Well, it is cold and miserable here in Illinois today. On Monday I was looking out the window to my backyard and just praying for spring - spring represents "new" - and I am ready for "new" in my life. This has been a very difficult time in my life and I want to "spring" into the next phase - I think with this storm that hit last night God must be telling me I still have some things to deal with before moving on to my "spring". 
We are so often like that - we are dealing with things that make us sad or uncomfortable and we just want to get out of that situation ASAP. I still feel this way even knowing that in all the "bad" things that have happened in my life (or so I thought at the time) a huge lesson or blessing was on it's way - in HIS timing - not mine.
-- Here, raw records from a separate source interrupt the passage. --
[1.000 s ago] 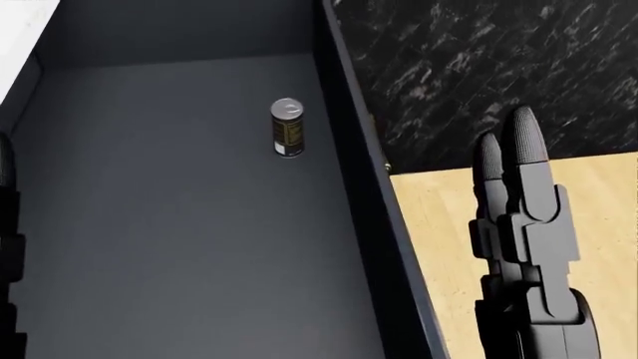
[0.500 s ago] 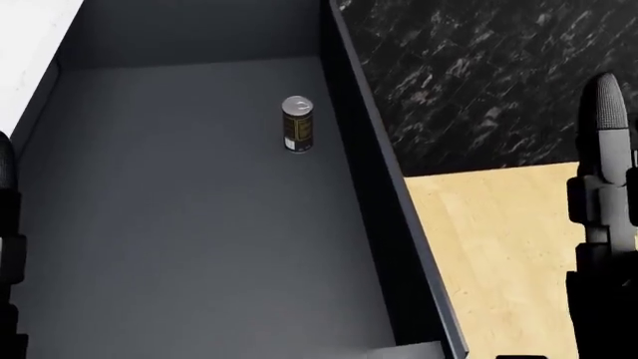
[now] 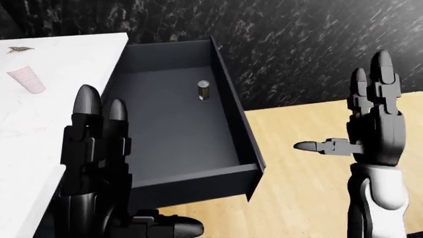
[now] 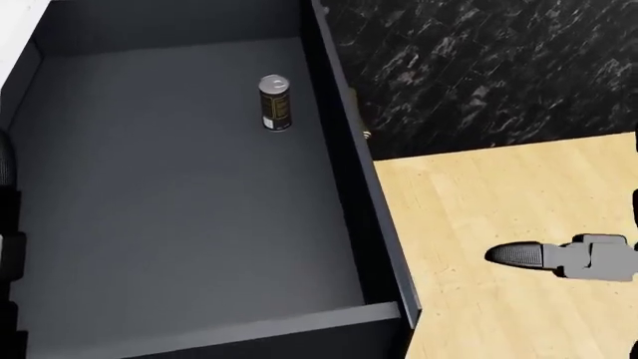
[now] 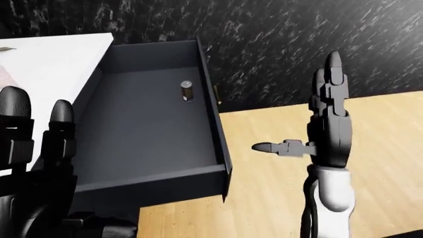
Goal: Close the right drawer.
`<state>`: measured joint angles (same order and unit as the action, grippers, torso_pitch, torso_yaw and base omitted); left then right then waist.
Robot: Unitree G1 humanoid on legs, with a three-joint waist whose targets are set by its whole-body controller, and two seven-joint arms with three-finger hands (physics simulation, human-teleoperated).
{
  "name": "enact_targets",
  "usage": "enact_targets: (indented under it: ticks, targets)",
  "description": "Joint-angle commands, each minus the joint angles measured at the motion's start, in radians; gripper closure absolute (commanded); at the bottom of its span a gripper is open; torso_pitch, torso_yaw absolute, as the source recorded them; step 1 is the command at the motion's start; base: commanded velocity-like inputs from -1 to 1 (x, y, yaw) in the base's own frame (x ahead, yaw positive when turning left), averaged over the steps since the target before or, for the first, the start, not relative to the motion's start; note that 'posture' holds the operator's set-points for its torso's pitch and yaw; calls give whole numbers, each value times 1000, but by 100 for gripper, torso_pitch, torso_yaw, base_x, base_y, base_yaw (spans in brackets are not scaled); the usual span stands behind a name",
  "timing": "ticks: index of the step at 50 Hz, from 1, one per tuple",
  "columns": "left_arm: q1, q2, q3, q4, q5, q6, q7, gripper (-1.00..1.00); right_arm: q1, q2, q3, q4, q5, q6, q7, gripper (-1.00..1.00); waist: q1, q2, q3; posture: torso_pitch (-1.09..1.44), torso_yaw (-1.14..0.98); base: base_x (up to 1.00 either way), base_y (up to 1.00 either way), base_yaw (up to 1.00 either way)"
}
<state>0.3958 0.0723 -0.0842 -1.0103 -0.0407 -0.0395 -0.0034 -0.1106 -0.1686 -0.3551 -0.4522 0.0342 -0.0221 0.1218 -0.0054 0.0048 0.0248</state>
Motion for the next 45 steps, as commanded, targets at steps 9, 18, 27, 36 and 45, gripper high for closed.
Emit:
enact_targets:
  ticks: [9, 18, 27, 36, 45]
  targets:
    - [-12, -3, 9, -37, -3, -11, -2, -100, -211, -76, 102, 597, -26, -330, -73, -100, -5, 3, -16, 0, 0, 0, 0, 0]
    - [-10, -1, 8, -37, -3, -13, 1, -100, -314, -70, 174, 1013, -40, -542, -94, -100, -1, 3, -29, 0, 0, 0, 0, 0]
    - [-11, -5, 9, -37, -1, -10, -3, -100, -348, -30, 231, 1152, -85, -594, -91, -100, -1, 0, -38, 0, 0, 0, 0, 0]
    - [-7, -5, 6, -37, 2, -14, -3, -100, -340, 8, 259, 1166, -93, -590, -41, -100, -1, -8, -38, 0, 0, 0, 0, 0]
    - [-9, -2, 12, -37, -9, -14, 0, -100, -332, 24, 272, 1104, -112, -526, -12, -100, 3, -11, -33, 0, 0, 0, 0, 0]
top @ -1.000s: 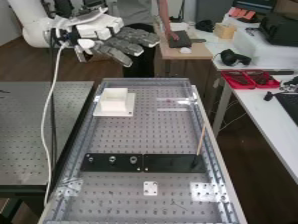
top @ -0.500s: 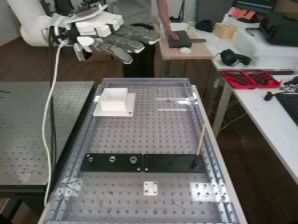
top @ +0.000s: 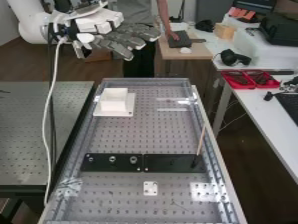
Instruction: Grab the pcb board and place it in the clear container
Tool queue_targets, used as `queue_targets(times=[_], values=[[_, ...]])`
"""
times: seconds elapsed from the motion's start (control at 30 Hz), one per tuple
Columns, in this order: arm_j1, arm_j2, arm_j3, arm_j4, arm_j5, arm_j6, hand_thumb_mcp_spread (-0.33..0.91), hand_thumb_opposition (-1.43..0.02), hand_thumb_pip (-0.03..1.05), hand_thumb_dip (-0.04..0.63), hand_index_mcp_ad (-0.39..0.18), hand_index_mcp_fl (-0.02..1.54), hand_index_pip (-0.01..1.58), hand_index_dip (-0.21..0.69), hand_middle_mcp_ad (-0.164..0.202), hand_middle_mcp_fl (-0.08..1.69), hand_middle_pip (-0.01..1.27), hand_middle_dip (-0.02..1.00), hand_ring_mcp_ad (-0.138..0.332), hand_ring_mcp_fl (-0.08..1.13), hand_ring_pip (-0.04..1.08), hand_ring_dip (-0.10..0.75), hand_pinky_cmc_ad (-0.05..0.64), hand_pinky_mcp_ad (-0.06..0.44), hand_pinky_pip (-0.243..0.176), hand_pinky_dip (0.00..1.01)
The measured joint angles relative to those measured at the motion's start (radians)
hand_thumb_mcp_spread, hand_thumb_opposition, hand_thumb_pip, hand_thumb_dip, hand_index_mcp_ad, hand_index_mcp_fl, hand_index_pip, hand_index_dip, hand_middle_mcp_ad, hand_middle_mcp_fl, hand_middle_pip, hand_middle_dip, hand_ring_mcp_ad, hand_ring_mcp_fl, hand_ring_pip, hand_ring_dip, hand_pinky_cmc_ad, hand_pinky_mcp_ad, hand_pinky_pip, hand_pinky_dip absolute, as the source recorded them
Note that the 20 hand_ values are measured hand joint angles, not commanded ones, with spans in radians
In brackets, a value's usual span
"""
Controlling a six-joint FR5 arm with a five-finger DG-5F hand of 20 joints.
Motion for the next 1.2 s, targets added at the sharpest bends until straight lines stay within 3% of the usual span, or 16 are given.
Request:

I know that the weather isn't going to change my situation - but when I begin seeing the first signs of spring - it just makes me spirits lift and my smile bigger. Everything looks so dark and gloomy in the winter - the trees appear dead and it just looks so dirty. The exception to this is immediately after a snow when everything is still untouched by snowplows - but that is such a brief time that the memory is quickly erased as the world wakes up and deals with the snow or ice. That's the same way I feel about what I am dealing with - let's hurry up and deal with it - erase it from my spirit.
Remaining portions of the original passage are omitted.